As if that were not enough, last week the Department of Health and Human Services announced a massive cut to advertising and outreach. Many experts fear that, without the outreach, enrollment will drop, particularly among the healthy people insurers want to attract. In other words, the cut to enrollment spending could make the system’s actuarial problems worse, driving premiums even higher.

The potential damage of those moves and the importance of counteracting them were common refrains from the witnesses and their interlocutors at Wednesday’s hearing. Julie McPeak, Tennessee’s insurance commissioner, called restoration of the insurance funding “the single most critical issue that you can address to help stabilize insurance markets for 2018 and potentially bring down costs.”

The other big idea to get attention Wednesday was a proposal to create a federal “reinsurance” program, similar to one that the Affordable Care Act had in place for its first three years. Reinsurance essentially reimburses insurers for their most expensive customers ― say, anybody with claims that exceed $1 million in a year. It’s a way of spreading those costs across a broad population, which is what insurance is designed to do, and such an initiative would almost certainly allow insurers to reduce premiums across the board.

States can take that action on their own by taking advantage of special waivers the Affordable Care Act already allows, and the commissioner from one of those states, Alaska’s Lori Wing-Heier, told the panel how successful it’s been. But she and other state officials want the federal government to streamline the waiver application process, and many would like Congress to put some new federal money into the program as well.

That last part is probably more than Congress is willing to do right now. Even though creating a new federal reinsurance program is a sensible idea with a history of bipartisan support, it would require appropriating money that, at least in the short term, this Republican Congress is not about to spend. Alexander made that clear, endorsing the idea in theory but repeatedly asking why the federal government, rather than the states, should devote new money to it.

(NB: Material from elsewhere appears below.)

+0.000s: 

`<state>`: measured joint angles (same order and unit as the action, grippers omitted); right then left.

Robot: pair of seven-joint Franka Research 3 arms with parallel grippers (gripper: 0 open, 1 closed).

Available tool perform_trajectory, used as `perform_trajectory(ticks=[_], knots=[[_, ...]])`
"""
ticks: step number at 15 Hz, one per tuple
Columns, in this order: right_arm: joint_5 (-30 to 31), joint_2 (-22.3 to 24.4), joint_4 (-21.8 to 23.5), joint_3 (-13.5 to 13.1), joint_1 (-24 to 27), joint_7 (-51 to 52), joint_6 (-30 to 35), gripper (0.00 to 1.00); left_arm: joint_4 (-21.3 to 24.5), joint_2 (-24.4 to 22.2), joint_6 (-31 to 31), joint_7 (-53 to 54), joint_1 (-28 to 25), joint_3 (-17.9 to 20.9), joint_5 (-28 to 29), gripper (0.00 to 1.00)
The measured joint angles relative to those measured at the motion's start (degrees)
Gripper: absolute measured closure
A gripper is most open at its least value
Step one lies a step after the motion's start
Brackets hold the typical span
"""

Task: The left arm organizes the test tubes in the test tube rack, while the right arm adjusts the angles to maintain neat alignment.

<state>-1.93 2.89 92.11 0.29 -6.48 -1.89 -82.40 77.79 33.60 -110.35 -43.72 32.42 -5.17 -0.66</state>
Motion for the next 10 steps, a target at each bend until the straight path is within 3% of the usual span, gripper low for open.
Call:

Of course, passing even a narrower measure could be difficult. Alexander and the committee’s ranking Democratic, Patty Murray from Washington, have sketched out what such a bill would entail: making those insurer payments, at least for a little while, in exchange for giving states some new flexibility over how the law works in their states. Although it looks like Murray wants a longer duration of payments than Alexander is willing to guarantee and Alexander wants more flexibility than Murray wants to give, it’s easy to imagine the two of them finding a compromise.

What’s not so easy to imagine is getting agreement from the rest of the Senate, to say nothing of the House and then the president, given lingering GOP interest in repeal. As if to underscore the difficulty, Sen. John McCain (R-Ariz.), whose no vote helped kill a GOP repeal effort in July, told reporters Wednesday that he would support a health care bill his best friend in Congress, Sen. Lindsey Graham (R-S.C.), has sponsored. That bill is another effort at full repeal and would almost surely leave millions without coverage.

McCain later walked back his statement, saying he wasn’t sure if he would support the bill and reiterating his earlier calls to write legislation through the usual committee process. And even if McCain did come around, it’s not clear when Congress would take up the legislation, because it already has a packed schedule and the ability to pass health care with with just 50 votes expires Sept. 30.

But Alexander also wants to act quickly because insurers have until late September to back out or potentially change rates ― and he’d like to reassure them on the payments before then. If there are significant portions of his caucus still entertaining the idea of repeal, getting their support for a narrow repair bill will be that much harder.